Berlin. Der Logistikimmobilienentwickler Prologis glaubt an eine gute Zukunft für Logistikunternehmen in China. Aus diesem Grund hat das Unternehmen im Rahmen des Deutschen Logistik-Kongresses in Berlin eine Studie vorgestellt, die die Rolle der chinesischen Sonderwirtschaftszonen sowie technologischer und wirtschaftlicher Entwicklungszonen gezielt untersucht hat. "Wir als amerikanisches Unternehmen haben in China durchweg positive Erfahrungen gemacht", sagte Christian Bischoff, Managing Director Nothern Europe vor Journalisten. "Und das liegt auch an den Sonderwirtschafszonen", fuhr er fort.
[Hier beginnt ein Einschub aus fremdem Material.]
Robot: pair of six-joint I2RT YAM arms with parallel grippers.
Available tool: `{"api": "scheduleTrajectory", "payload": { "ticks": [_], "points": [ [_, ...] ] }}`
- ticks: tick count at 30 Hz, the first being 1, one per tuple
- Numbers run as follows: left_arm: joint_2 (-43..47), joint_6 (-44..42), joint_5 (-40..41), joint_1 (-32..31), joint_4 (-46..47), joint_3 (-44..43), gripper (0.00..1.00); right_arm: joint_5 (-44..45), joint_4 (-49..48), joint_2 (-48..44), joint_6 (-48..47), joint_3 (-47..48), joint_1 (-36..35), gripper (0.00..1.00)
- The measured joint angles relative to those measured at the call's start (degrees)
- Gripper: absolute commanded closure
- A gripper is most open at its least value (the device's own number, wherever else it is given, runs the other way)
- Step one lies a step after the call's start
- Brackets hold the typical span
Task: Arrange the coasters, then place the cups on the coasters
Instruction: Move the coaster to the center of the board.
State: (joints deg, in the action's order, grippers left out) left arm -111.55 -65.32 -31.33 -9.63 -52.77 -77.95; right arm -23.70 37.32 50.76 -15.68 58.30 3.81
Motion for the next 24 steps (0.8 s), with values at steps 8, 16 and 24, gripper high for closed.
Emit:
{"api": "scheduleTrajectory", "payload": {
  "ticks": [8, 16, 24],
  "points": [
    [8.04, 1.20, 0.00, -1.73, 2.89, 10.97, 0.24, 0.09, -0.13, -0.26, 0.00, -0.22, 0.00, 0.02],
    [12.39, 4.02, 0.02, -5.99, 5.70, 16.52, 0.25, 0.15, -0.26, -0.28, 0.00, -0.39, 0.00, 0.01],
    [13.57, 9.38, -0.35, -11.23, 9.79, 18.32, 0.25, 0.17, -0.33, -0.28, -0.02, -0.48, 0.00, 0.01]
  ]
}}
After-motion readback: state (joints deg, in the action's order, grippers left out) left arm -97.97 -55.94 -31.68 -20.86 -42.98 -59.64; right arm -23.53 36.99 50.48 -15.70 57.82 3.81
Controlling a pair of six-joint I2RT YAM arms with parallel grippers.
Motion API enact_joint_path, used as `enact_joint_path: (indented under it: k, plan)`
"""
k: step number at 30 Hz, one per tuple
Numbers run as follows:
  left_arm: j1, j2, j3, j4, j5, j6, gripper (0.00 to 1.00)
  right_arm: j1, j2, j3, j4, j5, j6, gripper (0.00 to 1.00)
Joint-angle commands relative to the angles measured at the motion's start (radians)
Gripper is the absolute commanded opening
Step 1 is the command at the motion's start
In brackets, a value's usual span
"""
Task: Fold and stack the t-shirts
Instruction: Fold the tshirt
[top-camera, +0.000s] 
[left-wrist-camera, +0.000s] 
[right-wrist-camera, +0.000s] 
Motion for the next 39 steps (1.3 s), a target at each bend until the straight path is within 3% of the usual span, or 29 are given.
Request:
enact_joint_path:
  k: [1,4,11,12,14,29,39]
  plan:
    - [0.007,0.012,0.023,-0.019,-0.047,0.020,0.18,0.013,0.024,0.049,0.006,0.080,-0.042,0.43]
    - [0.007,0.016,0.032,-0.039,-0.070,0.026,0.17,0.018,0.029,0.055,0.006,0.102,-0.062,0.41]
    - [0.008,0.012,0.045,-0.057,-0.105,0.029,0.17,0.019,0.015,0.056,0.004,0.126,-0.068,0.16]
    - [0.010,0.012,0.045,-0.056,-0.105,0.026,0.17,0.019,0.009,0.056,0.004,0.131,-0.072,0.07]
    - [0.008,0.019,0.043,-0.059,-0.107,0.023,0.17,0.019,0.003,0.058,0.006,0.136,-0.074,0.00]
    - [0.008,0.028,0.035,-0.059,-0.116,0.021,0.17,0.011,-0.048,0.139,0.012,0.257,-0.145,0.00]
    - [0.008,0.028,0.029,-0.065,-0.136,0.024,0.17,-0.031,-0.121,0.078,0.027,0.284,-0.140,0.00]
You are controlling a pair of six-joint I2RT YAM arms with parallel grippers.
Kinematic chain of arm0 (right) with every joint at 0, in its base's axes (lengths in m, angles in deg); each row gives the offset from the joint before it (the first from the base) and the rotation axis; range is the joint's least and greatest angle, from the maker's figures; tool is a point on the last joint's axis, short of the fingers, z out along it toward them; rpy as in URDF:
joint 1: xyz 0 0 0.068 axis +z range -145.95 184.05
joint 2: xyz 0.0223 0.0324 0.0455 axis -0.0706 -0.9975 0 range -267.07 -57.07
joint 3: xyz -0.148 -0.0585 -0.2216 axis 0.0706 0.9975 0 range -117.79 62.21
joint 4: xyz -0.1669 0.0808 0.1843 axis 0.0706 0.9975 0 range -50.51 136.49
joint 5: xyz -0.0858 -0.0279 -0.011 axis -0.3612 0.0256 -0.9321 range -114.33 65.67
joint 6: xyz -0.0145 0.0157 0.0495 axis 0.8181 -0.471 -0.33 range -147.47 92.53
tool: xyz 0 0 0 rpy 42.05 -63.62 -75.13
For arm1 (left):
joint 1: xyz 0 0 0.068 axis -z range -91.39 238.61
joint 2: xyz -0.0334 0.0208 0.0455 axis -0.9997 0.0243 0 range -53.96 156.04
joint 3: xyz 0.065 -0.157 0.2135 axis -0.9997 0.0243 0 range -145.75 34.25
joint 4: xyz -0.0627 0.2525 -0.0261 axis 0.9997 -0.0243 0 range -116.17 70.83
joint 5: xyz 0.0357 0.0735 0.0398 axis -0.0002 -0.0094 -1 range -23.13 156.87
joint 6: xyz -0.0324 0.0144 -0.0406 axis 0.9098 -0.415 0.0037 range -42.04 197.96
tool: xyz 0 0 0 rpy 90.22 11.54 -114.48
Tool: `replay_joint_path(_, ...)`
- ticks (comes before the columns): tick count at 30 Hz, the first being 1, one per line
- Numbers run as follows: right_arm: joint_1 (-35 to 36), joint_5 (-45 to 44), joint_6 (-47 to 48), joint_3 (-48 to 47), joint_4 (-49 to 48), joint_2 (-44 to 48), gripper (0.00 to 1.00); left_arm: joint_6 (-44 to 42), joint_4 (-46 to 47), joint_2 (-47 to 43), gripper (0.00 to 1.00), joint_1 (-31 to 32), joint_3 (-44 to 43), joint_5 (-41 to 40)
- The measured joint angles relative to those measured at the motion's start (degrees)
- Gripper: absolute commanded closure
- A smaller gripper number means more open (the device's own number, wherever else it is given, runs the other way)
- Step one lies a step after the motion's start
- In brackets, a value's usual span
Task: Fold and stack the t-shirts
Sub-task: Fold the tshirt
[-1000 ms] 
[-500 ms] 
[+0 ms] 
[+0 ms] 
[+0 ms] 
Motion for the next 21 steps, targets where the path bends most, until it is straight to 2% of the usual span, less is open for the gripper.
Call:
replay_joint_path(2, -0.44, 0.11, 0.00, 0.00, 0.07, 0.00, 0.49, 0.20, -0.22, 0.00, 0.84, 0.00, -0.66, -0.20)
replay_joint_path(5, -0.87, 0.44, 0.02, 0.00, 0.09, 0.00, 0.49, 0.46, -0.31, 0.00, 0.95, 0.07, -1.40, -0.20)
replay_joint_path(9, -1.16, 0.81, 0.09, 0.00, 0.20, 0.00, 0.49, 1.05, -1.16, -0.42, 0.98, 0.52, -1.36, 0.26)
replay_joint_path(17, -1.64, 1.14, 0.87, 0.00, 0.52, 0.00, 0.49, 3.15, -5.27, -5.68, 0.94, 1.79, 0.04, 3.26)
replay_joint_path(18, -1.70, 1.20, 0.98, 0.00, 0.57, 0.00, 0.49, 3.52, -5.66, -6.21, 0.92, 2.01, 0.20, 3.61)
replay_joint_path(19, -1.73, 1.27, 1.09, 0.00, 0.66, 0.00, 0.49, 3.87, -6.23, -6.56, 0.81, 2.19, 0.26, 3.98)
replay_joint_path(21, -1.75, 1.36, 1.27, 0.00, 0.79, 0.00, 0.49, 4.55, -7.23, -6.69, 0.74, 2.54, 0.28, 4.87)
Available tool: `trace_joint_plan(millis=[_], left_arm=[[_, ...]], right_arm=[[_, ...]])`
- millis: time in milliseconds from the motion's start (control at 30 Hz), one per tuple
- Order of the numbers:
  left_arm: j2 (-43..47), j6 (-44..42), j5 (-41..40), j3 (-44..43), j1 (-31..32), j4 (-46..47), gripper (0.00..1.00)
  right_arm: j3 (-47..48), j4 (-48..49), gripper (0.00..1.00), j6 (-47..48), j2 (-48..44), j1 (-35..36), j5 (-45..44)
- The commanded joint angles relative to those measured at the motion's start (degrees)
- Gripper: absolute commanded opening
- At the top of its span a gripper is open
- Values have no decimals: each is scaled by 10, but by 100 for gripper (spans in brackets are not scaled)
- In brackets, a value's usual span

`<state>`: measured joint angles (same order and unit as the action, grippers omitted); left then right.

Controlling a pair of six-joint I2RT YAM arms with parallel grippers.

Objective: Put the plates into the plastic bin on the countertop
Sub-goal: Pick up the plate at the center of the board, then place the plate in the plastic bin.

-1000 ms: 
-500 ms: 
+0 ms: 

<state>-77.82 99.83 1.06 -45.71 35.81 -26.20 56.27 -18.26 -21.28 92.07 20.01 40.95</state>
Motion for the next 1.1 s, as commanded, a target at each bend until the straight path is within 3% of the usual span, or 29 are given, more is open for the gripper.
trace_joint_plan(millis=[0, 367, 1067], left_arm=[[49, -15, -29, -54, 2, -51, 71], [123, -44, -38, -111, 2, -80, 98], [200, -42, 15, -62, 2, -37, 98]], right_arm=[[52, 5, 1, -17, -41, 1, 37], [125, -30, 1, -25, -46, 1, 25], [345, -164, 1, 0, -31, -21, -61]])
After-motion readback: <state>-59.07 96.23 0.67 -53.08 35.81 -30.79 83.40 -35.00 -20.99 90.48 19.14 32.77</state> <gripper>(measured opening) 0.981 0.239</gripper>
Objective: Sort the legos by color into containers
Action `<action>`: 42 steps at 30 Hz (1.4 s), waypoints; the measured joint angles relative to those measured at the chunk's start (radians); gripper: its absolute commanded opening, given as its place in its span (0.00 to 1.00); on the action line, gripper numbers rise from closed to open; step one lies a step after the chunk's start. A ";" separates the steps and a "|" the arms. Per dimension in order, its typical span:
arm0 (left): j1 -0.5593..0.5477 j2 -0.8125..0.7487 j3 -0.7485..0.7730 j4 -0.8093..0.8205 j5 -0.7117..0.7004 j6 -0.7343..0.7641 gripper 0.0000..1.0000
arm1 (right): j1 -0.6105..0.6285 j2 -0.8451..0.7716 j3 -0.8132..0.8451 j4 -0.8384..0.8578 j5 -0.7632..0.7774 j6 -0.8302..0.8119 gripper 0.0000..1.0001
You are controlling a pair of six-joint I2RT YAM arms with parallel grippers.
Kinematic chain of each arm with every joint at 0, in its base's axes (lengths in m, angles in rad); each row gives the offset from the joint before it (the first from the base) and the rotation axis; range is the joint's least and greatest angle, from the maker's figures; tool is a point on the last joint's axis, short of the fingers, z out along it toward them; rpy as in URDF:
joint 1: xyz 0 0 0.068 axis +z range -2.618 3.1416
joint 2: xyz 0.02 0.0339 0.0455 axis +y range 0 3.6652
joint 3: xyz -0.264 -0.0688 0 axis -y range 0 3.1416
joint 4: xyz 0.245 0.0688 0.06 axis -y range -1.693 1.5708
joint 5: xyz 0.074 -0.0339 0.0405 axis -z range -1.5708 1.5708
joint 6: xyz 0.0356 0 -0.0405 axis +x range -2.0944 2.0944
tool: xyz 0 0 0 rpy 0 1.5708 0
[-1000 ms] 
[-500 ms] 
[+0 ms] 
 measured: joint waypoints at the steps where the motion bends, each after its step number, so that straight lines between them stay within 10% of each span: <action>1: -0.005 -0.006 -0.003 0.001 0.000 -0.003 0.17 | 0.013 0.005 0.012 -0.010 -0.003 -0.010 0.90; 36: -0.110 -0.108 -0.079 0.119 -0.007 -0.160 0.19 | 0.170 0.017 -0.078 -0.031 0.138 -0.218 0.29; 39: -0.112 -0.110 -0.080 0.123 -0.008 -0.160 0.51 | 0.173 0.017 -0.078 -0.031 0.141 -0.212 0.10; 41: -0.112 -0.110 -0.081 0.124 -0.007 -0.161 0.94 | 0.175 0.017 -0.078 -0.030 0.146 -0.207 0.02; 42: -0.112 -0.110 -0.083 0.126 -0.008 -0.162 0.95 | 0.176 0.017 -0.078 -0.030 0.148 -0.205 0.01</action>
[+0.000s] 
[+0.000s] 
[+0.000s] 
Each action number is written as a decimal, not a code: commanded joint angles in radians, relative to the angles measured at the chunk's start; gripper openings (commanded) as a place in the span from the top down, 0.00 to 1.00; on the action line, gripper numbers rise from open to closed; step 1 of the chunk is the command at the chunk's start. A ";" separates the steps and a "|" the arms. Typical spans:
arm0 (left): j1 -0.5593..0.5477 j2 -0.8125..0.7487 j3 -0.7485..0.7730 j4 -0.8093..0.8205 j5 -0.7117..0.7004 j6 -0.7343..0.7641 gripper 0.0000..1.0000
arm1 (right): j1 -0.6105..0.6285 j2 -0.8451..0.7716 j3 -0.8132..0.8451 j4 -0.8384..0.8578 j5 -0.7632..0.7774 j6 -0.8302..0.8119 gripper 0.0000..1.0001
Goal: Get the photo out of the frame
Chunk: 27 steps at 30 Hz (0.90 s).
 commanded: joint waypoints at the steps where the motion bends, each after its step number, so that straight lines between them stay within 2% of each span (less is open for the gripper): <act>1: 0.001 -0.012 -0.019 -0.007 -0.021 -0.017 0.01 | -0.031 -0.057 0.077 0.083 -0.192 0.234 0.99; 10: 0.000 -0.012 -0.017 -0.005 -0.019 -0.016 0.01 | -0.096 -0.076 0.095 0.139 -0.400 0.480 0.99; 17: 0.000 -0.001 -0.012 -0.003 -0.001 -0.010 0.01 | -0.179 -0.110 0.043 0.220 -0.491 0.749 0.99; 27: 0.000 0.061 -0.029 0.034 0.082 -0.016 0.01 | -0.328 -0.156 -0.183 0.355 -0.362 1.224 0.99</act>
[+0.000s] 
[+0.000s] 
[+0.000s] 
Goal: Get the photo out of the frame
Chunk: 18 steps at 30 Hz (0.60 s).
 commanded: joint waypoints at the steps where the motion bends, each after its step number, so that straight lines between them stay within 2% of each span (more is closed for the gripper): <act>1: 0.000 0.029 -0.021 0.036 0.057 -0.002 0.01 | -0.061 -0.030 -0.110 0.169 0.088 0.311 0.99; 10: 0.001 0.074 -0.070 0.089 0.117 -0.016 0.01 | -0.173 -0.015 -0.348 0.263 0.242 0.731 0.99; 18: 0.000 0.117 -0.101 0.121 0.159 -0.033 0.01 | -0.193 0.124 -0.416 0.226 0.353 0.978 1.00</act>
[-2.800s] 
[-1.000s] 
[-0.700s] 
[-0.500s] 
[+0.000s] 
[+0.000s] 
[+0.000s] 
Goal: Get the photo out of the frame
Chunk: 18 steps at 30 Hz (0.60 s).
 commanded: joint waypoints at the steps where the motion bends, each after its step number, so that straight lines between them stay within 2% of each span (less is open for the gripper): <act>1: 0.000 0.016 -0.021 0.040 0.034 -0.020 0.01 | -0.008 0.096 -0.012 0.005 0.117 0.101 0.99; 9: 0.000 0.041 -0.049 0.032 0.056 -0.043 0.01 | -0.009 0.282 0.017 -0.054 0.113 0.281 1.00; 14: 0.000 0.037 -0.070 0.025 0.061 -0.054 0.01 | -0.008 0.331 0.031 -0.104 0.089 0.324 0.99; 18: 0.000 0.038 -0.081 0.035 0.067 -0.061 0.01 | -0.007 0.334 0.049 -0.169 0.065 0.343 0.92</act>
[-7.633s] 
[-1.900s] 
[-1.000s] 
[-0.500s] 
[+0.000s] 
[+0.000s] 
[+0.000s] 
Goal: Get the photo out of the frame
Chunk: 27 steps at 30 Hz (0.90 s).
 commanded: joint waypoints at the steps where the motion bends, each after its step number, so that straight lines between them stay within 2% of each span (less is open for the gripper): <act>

Das Konzept der Sonderwirtschaftszonen besteht darin, bestimmten, fest definierten Gebieten eines Landes, einen wirtschaftlichen Sonderstatus einzuräumen. Die Studie, die den Titel "China's Special Economic Zones and National Industrie Parks- Door Openers to Economic Reform" trägt, beleuchtet dabei die Schlüsselrolle dieser Sonderwirtschaftszonen als Katalysator für die wirtschaftliche Entwicklung. So hätten sie ausländische Unternehmen bewogen, Investitionen in China zu tätigen, betonte Dianjun Fang, Chinarepräsentant des Fraunhofer-Institutes für Materialfluss und Logistik. Wer sich in chinesischen Industrieparks ansiedle, profitiere unter anderem von verschiedenen Steuervergünstigungen, führte er an. Insgesamt gibt es heute in China vier Sonderwirtschaftszonen und 54 technologische Entwicklungszonen, die speziell auch für Logistikdienstleister attraktiv sind. (stb)
Prologis profitiert von Sonderwirtschaftszonen in China
Logistikimmobilienentwickler legt Studie vor: "Unser Unternehmen hat in China durchweg positive Erfahrungen gemacht."